Distributed analytics over the IoT
Topic domains:
Internet of Things, distributed analytics
Abstract:
Today's networking infrastructure is composed of numerous and heterogeneous devices that consume and produce large volume of data in real-time.
Extracting valuable information from this voluminous data is a challenging task that is currently undertaken by both academia and industry (Big-data analytics). As we experience the birth of the Internet of Things (IoT) where objects of various sizes and properties will be connected to the Internet, it will stress even more the needs of efficient analytics.

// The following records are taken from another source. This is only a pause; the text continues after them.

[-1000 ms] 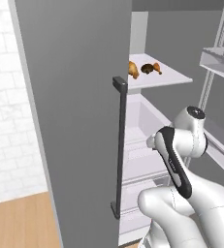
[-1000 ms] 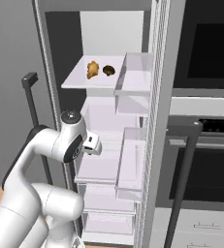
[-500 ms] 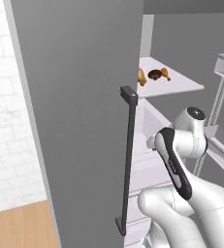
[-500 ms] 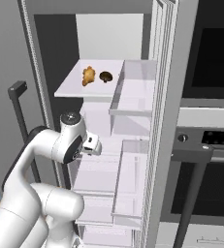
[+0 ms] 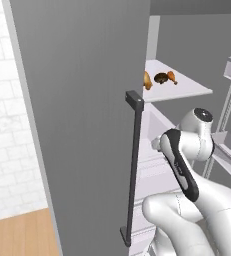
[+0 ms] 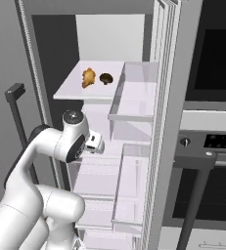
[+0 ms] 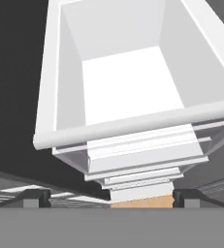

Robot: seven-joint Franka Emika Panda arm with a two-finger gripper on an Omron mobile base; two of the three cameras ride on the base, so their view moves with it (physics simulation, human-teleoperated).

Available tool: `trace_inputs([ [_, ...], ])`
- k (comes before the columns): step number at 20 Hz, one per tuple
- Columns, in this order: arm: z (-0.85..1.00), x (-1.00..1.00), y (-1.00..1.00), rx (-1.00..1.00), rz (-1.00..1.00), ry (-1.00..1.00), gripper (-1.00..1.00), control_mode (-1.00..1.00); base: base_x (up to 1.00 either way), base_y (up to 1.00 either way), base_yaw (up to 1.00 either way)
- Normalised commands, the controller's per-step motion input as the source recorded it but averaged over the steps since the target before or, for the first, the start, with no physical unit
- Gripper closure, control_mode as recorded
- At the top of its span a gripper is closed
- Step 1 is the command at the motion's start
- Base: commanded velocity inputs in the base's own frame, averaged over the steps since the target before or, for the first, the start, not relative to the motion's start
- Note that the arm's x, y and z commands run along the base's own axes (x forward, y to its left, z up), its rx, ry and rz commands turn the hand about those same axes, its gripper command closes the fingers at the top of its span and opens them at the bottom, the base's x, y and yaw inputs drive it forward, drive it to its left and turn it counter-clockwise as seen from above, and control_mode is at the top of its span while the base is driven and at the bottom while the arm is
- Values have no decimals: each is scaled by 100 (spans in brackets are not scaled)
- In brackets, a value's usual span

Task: Place one mushroom and one chicken drumstick in each tupperware on the nearby counter, to pack two identical lunches.

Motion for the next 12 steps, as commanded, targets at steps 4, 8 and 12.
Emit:
trace_inputs([
  [4,75,39,-10,-1,0,-17,-100,-100,0,0,0],
  [8,28,19,-3,0,0,-21,-100,-100,0,0,0],
  [12,1,28,-1,0,0,-16,-100,-100,0,0,0],
])
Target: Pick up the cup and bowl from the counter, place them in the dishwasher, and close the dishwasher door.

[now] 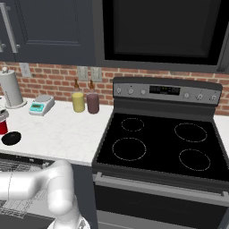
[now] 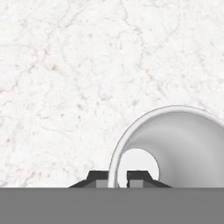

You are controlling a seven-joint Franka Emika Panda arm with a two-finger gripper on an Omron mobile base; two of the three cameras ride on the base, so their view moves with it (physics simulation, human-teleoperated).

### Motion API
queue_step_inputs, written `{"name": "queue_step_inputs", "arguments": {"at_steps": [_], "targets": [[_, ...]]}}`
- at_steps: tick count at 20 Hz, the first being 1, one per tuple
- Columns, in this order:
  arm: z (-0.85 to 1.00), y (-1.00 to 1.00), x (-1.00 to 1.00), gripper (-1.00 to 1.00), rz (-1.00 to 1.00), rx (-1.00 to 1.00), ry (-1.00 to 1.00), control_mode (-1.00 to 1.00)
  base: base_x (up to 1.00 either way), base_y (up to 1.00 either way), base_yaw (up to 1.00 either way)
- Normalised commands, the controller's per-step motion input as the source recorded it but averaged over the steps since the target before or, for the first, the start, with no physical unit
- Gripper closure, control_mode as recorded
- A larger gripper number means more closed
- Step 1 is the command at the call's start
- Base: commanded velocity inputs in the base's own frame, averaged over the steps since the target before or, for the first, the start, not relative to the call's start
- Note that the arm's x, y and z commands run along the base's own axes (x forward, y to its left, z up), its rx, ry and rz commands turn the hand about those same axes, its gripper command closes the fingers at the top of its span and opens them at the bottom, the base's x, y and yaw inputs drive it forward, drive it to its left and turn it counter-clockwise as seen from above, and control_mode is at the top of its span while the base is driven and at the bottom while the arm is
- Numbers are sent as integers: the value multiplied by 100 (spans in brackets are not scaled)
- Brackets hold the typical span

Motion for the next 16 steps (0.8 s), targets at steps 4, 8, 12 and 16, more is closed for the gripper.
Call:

Nowadays, analytical computing is mostly done on a cloud-based backend or on high computational powered devices. However, we foresee that all these "smart" objects may be able to produce some computational operations closer to the edge (i.e. source of the data). Furthermore, these objects may have serious limitations (e.g. battery limited, computing power, latency, etc..) and may not be able to send a constant flow of information to the cloud for analysis.
The research question of this thesis topic is how to perform distributed analytics on a network of highly heteregeneous devices and to evaluate the potential benefits of the solution. For example, distributed analytics may increase security and privacy, reduce latencies or maximize the usage of available resources which are currently unused.
The thesis work will require to build a distributed network of IoT devices (e.g. phones, embedded devices, cloud, desktop) and demonstrate the feasibility of performing distributed analytics on such network infrastructure (most probably analytics of air quality data).